Feldman, Robert S.; White, John B.
This study examines the possibility that ability to avoid detection of deceptive behavior via nonverbal behavior might be related to an individual's role-taking skill. Sixty-one 5 to 12 year-old boys and girls were led to be verbally deceptive or truthful by saying that they either had enjoyed or not enjoyed an unpleasant experience or had enjoyed or not enjoyed a pleasant experience. Untrained adult judges then rated whether they thought the children were being truthful or deceptive. It was hypothesized that the children's role-taking skill would be positively correlated with their ability to avoid detection by the adult judges. Results indicate a positive relationship between the ability to take the perspective of others and success at avoiding detection.

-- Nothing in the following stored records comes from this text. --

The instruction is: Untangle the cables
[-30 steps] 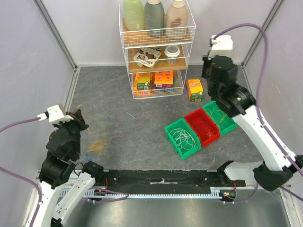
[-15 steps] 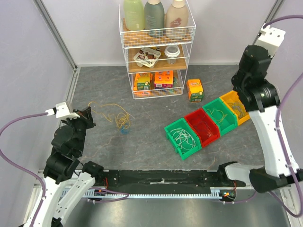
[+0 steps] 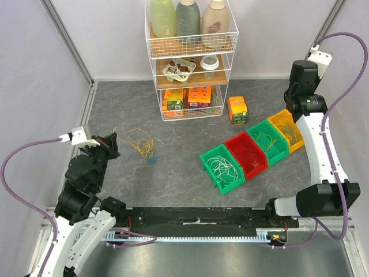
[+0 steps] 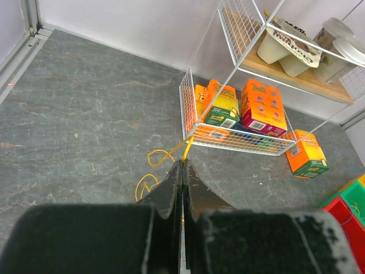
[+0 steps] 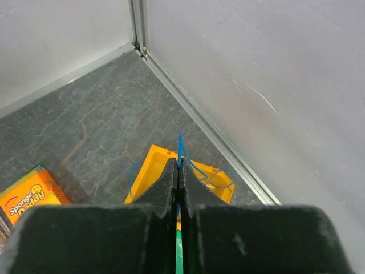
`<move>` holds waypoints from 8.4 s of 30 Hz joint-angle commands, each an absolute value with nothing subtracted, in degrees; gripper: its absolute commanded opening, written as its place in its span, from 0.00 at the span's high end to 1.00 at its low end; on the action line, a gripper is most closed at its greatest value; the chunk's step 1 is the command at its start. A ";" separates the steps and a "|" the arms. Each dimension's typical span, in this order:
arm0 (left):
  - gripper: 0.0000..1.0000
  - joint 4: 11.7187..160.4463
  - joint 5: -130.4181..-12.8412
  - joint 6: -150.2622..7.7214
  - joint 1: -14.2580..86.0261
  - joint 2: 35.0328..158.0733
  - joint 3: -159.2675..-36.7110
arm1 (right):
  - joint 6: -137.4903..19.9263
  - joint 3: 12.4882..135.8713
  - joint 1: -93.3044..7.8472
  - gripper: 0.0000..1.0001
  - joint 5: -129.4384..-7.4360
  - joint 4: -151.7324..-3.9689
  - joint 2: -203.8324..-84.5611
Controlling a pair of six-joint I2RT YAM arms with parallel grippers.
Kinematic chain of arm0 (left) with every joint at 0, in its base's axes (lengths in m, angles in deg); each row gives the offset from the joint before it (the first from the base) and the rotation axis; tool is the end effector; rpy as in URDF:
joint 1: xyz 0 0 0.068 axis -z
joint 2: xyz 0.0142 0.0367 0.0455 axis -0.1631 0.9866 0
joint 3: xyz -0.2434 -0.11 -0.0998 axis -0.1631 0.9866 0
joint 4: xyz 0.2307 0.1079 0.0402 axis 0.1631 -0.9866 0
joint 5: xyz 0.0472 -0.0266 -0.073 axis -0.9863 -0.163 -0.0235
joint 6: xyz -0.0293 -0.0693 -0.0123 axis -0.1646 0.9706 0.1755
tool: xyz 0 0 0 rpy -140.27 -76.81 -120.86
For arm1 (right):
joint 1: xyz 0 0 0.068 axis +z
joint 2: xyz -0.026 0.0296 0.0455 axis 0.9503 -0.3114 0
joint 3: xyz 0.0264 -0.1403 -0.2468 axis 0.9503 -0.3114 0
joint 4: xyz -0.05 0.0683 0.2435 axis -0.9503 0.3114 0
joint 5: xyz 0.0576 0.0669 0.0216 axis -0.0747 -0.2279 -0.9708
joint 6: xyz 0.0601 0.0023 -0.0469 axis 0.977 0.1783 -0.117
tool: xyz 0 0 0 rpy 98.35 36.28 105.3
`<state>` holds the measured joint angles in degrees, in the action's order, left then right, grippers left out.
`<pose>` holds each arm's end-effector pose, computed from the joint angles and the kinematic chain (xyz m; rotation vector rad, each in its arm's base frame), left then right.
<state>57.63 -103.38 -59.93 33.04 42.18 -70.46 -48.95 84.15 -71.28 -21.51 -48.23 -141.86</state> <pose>0.0943 -0.0132 0.3581 -0.3052 1.5937 -0.2958 0.3124 -0.0377 0.4241 0.6922 1.7806 -0.4734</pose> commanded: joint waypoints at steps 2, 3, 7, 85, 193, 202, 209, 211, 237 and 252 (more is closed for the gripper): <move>0.98 59.11 -102.30 -57.71 33.20 41.36 -69.50 | -49.60 89.15 -71.50 1.00 -20.72 -51.20 -139.06; 0.98 59.19 -102.39 -57.63 33.12 41.19 -69.50 | -49.86 90.73 -71.50 1.00 -20.63 -51.11 -138.79; 0.98 59.19 -102.65 -58.06 33.12 40.84 -69.33 | -49.78 97.23 -71.50 1.00 -22.20 -49.45 -138.18; 0.98 50.84 -87.28 -50.86 33.12 47.34 -90.86 | -39.14 54.00 -11.84 0.10 -66.33 -96.01 -151.07; 0.98 51.82 -50.96 -55.16 33.47 55.67 -86.54 | -32.97 58.14 -24.23 0.30 -66.25 -77.12 -152.07; 0.98 49.97 -51.85 -55.69 33.47 60.87 -90.77 | -39.76 47.25 -21.14 0.12 -78.19 -91.35 -140.82; 0.98 49.96 -51.68 -54.64 33.47 62.45 -90.42 | -38.35 47.14 -21.14 0.12 -72.33 -94.62 -137.03; 0.98 50.58 -51.59 -54.38 33.38 63.07 -90.33 | -38.26 48.98 -21.14 0.12 -69.95 -93.74 -137.12; 0.98 54.71 -45.35 -52.17 33.47 63.77 -91.38 | -35.36 57.61 -15.52 1.00 -56.33 -97.17 -142.92; 0.98 38.29 -74.60 -65.26 33.55 61.04 -131.34 | -25.25 56.73 -20.44 1.00 -38.83 -80.03 -163.04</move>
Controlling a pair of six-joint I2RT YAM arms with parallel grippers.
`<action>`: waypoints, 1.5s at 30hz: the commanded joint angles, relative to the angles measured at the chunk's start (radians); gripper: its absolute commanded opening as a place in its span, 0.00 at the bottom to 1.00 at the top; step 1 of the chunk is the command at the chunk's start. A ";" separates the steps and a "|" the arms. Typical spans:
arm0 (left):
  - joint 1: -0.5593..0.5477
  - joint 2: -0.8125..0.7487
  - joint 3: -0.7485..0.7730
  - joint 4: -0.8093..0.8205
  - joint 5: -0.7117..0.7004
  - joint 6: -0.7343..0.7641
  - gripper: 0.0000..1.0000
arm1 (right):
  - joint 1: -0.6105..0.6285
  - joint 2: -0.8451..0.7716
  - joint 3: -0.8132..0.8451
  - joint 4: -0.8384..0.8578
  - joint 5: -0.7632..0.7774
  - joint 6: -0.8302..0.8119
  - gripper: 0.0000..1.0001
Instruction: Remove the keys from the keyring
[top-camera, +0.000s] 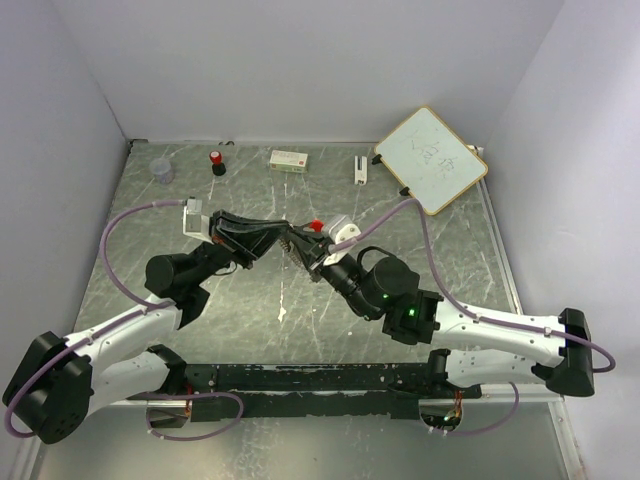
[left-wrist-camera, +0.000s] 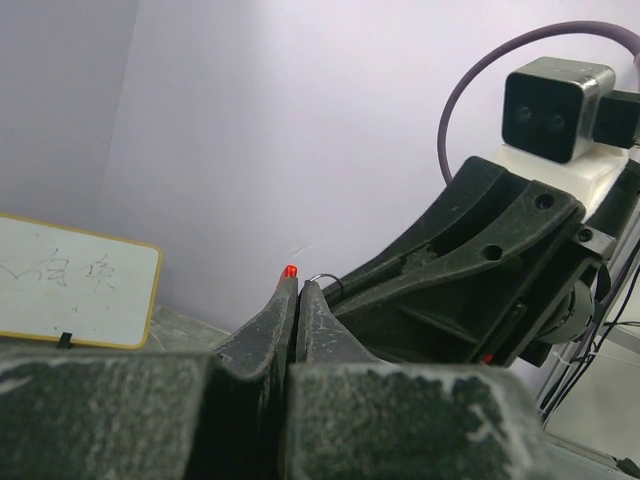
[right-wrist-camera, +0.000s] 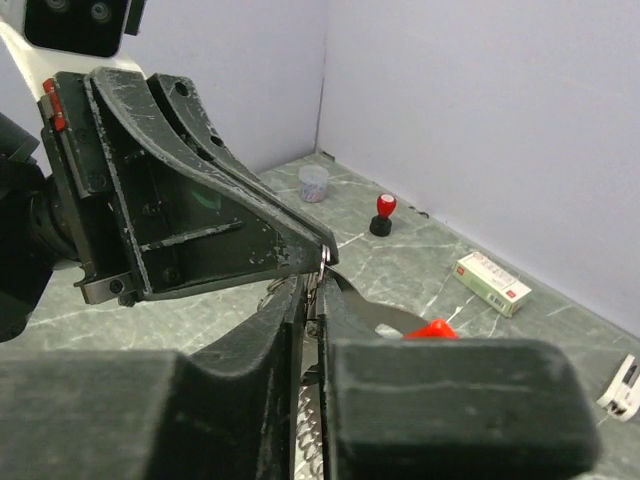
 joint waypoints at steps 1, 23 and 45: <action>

The awareness that one's nonverbal behavior during social interaction has an impact on the perception of others appears to be an important factor influencing the ability to control nonverbal cues. Children who are better able to take the perspective of others in the role-taking task were also more effective at controlling their nonverbal behavior. (Author/MP)
Publication Type: Reports - Research; Speeches/Meeting Papers
Education Level: N/A
Audience: N/A
Language: English
Sponsor: N/A
Authoring Institution: N/A
Identifiers: Deception
Note: Paper presented at the Annual Convention of the American Psychological Association (88th, Montreal, Quebec, Canada, September 1-5, 1980).